SWO | Work

Recap: Fairfield University

The other week I visited Fairfield University as a part of the Black Studies Program and the Black Lives Matter course, specifically. This is the first semester the course is being offered, and it’s absolutely critical that these issues are engaged in the classroom. The university approving such a course is at least a small demonstration by the administration of the legitimacy of Black Lives Matter (as a concept and as a movement).

My role was to chat with students relating to issues of allyship, white privilege, and cultural appropriation. As a white male in this space, I need to be mindful of my role and how I can be a good ally. It was so rewarding and productive to dialogue with students about how to navigate the undergraduate world when you’re dealing with everything from classes to social life to internships — all while being confronted with social justice issues that can’t go ignored.

We ended up talking a lot about a recent incident that happened at Fairfield. Apparently, the lacrosse team threw a “ghetto” themed party complete with fake chains and even blackface. Yes, blackface. But here’s where these conversations are so important. The students took me through their range of reactions and emotions, and eventually, we dove into what comes next. What can students do in situations such as this, where they feel like no one is willing to really address what happened?

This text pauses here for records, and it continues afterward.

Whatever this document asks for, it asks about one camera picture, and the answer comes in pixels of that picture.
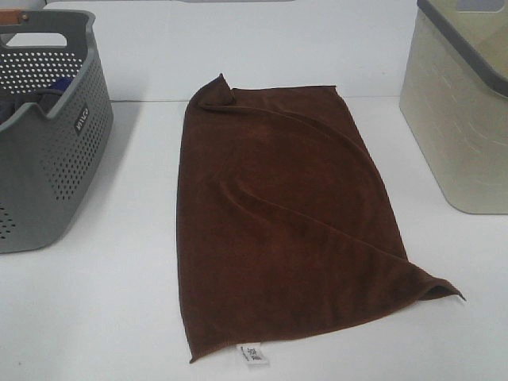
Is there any blue cloth in basket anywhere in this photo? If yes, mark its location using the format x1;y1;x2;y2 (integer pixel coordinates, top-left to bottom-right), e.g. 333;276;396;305
47;77;73;94

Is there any brown towel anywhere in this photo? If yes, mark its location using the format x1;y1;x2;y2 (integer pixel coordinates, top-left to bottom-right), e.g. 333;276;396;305
176;76;459;359

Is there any grey perforated plastic basket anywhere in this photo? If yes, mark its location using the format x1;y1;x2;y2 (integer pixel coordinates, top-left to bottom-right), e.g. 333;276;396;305
1;9;114;253

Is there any white towel label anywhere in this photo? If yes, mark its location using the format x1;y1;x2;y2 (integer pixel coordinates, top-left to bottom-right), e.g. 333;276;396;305
236;342;270;367

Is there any beige plastic basket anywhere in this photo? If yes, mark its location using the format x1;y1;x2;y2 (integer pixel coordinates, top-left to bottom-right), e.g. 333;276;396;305
399;1;507;214

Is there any grey cloth in basket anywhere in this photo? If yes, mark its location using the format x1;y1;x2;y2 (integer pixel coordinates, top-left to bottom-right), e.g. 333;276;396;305
1;92;60;123

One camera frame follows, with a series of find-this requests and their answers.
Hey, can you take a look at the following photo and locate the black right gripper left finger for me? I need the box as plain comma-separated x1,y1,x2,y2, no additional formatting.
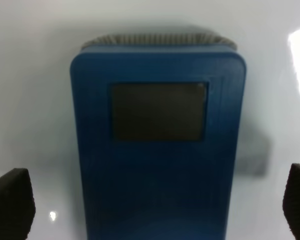
0,168,36,240

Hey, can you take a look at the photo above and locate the blue board eraser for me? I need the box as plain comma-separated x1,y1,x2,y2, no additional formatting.
70,31,247,240

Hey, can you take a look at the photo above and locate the white whiteboard with aluminium frame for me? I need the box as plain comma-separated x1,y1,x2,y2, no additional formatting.
0,0,300,240

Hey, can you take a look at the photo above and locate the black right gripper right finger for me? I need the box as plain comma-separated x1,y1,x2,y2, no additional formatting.
282,163,300,240

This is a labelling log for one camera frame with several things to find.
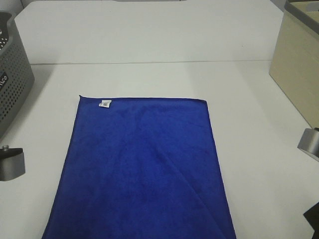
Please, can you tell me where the blue microfibre towel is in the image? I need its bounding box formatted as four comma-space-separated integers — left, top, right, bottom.
43, 97, 236, 239

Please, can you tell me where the beige storage box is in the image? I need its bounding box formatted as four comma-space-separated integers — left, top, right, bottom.
269, 0, 319, 128

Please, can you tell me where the grey perforated plastic basket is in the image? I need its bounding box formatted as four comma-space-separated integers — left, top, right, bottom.
0, 10, 34, 136

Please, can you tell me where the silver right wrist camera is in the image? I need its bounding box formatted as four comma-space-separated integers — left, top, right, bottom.
297, 127, 319, 161

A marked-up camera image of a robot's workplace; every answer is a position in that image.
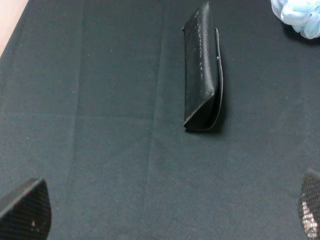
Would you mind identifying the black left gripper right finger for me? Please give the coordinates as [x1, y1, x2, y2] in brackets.
[297, 168, 320, 240]

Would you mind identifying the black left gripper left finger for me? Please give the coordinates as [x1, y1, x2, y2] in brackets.
[0, 178, 52, 240]

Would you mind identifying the black tablecloth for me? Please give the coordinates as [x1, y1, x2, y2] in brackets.
[0, 0, 320, 240]

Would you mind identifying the light blue bath loofah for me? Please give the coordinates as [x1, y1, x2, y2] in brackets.
[270, 0, 320, 40]

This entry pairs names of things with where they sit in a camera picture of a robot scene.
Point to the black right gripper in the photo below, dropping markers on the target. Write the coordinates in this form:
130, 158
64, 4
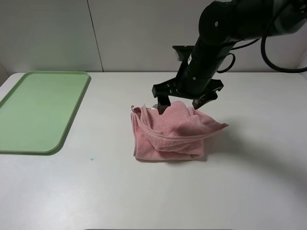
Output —
194, 80

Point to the pink terry towel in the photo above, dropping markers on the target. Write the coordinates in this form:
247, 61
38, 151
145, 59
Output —
176, 135

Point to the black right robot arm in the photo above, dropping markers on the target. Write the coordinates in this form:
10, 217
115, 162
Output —
221, 26

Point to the green plastic tray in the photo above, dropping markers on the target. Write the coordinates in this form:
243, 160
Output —
37, 113

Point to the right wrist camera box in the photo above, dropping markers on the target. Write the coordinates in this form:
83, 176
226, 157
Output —
183, 52

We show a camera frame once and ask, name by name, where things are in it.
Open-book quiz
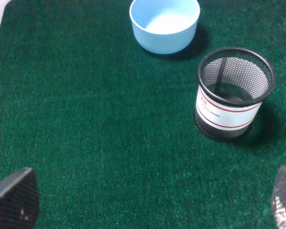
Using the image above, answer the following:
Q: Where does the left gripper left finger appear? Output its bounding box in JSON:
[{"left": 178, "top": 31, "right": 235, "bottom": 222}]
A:
[{"left": 0, "top": 167, "right": 40, "bottom": 229}]

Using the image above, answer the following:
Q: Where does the light blue bowl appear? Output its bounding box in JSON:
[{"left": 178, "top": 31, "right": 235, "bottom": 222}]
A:
[{"left": 129, "top": 0, "right": 200, "bottom": 55}]

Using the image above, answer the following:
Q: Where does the black mesh pen holder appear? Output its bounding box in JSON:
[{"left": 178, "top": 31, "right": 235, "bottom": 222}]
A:
[{"left": 194, "top": 47, "right": 276, "bottom": 142}]

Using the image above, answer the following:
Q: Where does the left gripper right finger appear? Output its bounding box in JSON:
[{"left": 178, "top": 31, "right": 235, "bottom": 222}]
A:
[{"left": 271, "top": 165, "right": 286, "bottom": 229}]

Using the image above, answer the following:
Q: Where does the green table cloth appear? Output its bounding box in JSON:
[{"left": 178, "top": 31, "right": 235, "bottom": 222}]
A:
[{"left": 0, "top": 0, "right": 286, "bottom": 229}]

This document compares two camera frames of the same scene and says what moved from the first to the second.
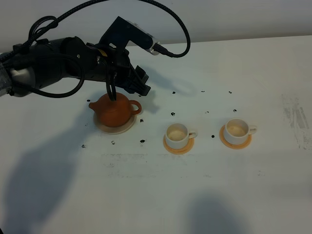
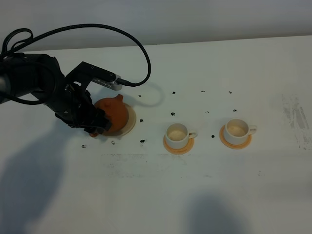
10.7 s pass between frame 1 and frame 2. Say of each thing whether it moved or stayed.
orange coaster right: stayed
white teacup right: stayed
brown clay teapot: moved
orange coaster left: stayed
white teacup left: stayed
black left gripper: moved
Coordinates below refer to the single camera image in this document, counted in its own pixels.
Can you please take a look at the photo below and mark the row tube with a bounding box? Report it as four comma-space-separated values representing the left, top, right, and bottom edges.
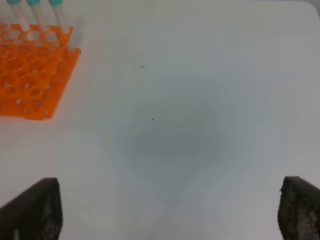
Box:
49, 0, 70, 35
7, 0, 34, 41
26, 0, 50, 33

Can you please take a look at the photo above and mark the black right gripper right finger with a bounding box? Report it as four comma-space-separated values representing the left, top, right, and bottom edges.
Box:
277, 176, 320, 240

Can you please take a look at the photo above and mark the orange test tube rack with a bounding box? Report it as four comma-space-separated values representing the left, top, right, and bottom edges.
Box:
0, 24, 81, 120

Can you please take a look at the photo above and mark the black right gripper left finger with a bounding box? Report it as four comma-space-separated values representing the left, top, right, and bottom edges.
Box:
0, 177, 63, 240

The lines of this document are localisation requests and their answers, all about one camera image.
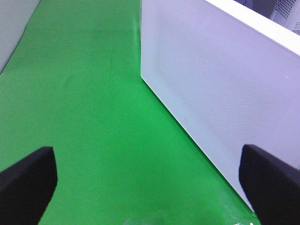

These are some of the ideas/thoughts/concerns we talked through:

  • Administrations are not going to make much progress without being pushed, so the conversation needs to be consistent.
  • Organizing weekly or bi-weekly conversations around current issues related to identity, which would offer a space for students to talk about the issues that often get pushed aside.
  • As crappy as the racist party was, take advantage of it as a catalyst to get the campus talking about issues that usually are ignored.
    • People are going to get tired of talking about the party, but there are so many ways where the party is representative of other problems on campus — students can use those to keep the conversation going.

What are some other ways for students to address these issues? Let me know what you’re thinking in the comments! I’m so grateful to the students, faculty, & administration at Fairfield for welcoming me on campus to engage in an important discussion. Definitely looking forward to more opportunities like this in the future.